= What is needed =
Among the entries, find the lines with the string "asks" and report them.

= Data extracts =
- - - - - - -
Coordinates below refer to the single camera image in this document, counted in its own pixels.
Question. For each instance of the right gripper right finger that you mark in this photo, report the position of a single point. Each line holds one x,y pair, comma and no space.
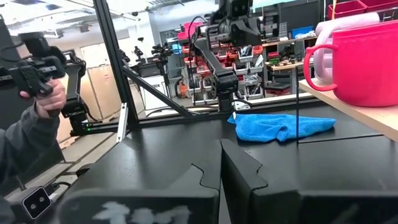
280,205

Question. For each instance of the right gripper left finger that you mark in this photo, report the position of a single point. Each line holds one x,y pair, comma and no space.
140,208

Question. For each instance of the pink ribbed mug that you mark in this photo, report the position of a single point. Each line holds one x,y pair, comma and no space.
323,62

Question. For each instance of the red plastic mug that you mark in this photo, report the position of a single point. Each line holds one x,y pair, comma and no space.
367,68

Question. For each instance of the person's forearm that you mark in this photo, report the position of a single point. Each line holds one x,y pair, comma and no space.
25,143

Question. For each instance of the red parts bin rack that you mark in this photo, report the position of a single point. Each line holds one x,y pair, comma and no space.
245,57

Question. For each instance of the wooden workbench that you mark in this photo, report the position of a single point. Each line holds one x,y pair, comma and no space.
283,67

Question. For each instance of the blue storage bin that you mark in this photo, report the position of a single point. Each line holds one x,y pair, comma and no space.
301,32

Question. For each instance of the blue cloth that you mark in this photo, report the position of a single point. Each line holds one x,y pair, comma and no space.
273,127

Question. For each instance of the silver metal strip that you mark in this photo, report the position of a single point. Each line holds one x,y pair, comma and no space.
122,123

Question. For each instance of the red storage bin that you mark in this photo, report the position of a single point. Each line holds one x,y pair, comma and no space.
345,9
381,3

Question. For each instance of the white carton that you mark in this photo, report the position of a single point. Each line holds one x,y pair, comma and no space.
152,93

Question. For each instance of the cardboard panel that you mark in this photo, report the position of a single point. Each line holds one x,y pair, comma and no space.
105,90

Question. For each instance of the person's hand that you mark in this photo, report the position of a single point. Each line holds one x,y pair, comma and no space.
49,99

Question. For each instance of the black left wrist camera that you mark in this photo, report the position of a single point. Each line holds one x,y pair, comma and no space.
241,7

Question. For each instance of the white metal bracket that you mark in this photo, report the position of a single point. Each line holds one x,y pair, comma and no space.
241,105

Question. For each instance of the black table camera box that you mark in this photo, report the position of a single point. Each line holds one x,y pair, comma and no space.
36,202

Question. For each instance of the wooden shelf black frame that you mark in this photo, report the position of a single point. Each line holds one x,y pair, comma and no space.
367,116

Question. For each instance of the black aluminium table frame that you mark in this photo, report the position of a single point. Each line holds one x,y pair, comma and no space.
109,37

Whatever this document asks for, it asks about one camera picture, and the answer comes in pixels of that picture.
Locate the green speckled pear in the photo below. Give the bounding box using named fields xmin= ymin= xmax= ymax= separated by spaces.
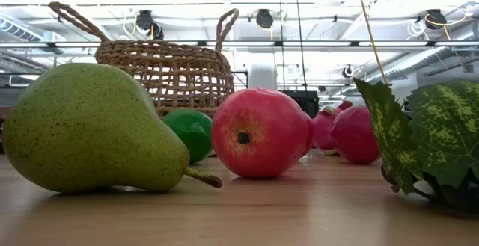
xmin=2 ymin=62 xmax=224 ymax=194

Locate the pink dragon fruit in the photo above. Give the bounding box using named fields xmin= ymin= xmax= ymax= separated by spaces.
xmin=312 ymin=100 xmax=353 ymax=156

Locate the black grape bunch with leaf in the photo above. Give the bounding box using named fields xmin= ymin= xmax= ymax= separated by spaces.
xmin=353 ymin=77 xmax=479 ymax=213

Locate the black cabinet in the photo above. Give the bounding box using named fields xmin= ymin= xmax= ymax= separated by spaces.
xmin=282 ymin=90 xmax=320 ymax=119

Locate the red apple with yellow blush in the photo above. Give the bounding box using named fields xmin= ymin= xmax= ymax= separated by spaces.
xmin=211 ymin=87 xmax=311 ymax=179

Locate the thin black hanging cable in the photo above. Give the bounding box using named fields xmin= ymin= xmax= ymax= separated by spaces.
xmin=277 ymin=0 xmax=286 ymax=92

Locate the yellow hanging cable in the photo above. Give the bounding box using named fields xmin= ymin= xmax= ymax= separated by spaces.
xmin=353 ymin=0 xmax=390 ymax=86

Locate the small red apple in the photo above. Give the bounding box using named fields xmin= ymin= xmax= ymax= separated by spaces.
xmin=329 ymin=105 xmax=382 ymax=165

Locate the woven wicker basket with handles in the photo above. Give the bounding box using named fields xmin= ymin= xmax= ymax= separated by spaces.
xmin=47 ymin=1 xmax=240 ymax=119

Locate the dark green lime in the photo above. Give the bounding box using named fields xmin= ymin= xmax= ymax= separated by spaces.
xmin=162 ymin=108 xmax=214 ymax=165

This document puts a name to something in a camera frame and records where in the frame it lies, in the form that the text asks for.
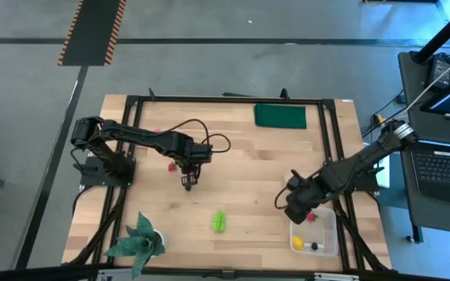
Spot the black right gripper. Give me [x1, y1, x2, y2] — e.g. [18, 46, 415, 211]
[284, 171, 330, 226]

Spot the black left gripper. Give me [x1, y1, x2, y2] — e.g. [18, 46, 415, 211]
[174, 140, 213, 192]

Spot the clear plastic tupperware container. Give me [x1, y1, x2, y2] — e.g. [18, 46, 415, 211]
[289, 205, 339, 258]

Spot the artificial green potted plant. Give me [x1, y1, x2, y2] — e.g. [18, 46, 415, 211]
[102, 211, 169, 280]

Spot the white box beside table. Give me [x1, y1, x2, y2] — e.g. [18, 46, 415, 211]
[376, 154, 391, 189]

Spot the green folded cloth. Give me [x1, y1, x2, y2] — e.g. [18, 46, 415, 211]
[253, 103, 308, 130]

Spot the black laptop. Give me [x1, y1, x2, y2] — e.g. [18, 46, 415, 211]
[398, 138, 450, 208]

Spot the dark grey cart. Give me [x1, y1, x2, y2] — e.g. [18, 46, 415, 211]
[397, 50, 450, 245]

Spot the black orange striped floor mat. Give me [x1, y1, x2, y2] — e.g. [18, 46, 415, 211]
[56, 0, 128, 67]

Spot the black front crossbar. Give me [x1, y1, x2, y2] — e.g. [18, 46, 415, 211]
[0, 261, 450, 281]

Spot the black power adapter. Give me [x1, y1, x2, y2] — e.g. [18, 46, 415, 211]
[427, 53, 450, 90]

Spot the black diagonal pole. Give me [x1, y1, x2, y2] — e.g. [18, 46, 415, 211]
[411, 0, 450, 64]

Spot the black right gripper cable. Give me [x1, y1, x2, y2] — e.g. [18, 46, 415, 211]
[274, 169, 308, 211]

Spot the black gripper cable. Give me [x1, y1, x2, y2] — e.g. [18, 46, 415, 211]
[161, 118, 232, 154]
[274, 169, 308, 211]

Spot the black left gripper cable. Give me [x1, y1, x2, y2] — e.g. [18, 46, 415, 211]
[161, 118, 232, 154]

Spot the black aluminium table frame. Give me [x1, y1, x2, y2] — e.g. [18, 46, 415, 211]
[61, 87, 393, 274]

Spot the white cable over cart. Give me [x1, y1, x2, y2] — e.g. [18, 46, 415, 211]
[403, 45, 450, 114]

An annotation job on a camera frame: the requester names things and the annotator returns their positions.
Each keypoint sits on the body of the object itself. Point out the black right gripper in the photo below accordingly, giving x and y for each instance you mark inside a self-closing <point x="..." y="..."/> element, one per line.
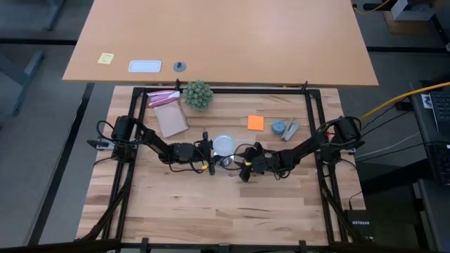
<point x="258" y="161"/>

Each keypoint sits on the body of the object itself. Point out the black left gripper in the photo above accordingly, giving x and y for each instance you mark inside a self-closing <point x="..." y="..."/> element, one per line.
<point x="202" y="152"/>

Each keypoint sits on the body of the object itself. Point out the chrome lamp base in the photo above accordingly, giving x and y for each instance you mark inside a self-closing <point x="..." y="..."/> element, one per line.
<point x="226" y="161"/>

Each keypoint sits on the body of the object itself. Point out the white globe lightbulb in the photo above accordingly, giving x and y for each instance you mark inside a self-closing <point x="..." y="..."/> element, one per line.
<point x="224" y="144"/>

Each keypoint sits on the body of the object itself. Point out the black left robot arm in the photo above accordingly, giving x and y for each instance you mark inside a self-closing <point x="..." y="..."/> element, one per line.
<point x="158" y="144"/>

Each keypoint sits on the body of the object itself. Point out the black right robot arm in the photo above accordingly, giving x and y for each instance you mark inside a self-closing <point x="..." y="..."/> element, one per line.
<point x="302" y="149"/>

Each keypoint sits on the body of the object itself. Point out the orange sticky note pad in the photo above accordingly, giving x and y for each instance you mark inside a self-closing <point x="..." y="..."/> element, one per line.
<point x="255" y="123"/>

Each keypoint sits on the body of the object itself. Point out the blue tape roll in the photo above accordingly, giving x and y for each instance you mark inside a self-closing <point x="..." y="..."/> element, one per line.
<point x="278" y="126"/>

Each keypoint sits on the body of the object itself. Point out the grey stapler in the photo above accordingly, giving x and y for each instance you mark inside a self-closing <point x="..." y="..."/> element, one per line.
<point x="291" y="130"/>

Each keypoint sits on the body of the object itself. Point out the brown spiral notebook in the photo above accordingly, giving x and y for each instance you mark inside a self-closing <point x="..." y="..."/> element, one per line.
<point x="171" y="121"/>

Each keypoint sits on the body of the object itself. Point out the green plant in white pot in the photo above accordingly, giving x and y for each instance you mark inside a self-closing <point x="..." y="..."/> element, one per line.
<point x="197" y="95"/>

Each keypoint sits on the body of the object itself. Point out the pink folder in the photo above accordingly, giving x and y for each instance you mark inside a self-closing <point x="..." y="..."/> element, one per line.
<point x="163" y="98"/>

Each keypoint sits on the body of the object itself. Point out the white rectangular card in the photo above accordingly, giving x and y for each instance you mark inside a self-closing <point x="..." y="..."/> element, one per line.
<point x="145" y="66"/>

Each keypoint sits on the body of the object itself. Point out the yellow sticky note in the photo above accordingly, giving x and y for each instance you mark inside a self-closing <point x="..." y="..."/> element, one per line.
<point x="105" y="58"/>

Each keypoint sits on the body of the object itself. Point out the black side desk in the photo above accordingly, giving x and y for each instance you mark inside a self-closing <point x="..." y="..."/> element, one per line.
<point x="432" y="211"/>

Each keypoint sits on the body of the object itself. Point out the black backlit keyboard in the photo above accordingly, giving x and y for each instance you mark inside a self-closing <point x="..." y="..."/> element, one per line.
<point x="441" y="165"/>

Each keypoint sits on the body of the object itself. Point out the cardboard box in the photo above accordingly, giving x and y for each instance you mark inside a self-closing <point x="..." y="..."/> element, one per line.
<point x="390" y="26"/>

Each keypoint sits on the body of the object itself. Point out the grey desk leg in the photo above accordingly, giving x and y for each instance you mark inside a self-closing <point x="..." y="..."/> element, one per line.
<point x="21" y="81"/>

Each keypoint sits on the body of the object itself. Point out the small grey white box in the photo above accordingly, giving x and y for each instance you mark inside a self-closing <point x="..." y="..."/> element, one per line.
<point x="411" y="12"/>

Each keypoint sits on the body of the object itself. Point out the black aluminium table frame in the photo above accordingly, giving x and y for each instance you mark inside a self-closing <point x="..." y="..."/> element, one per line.
<point x="246" y="91"/>

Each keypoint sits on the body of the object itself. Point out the black Netgear network switch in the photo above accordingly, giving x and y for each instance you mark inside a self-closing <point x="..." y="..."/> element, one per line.
<point x="359" y="225"/>

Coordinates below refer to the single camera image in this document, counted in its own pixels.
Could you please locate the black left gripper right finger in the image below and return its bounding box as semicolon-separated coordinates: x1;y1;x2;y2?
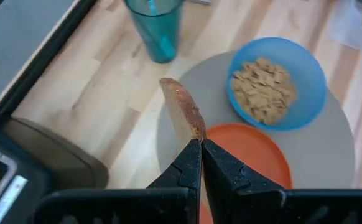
- - - - - - -
= Answer to this problem =
Whatever this document asks for, it asks about one camera picture, and the answer comes in pixels of that picture.
This document puts a name to something in a camera frame and records where in the frame it lies, in the form that the text asks for.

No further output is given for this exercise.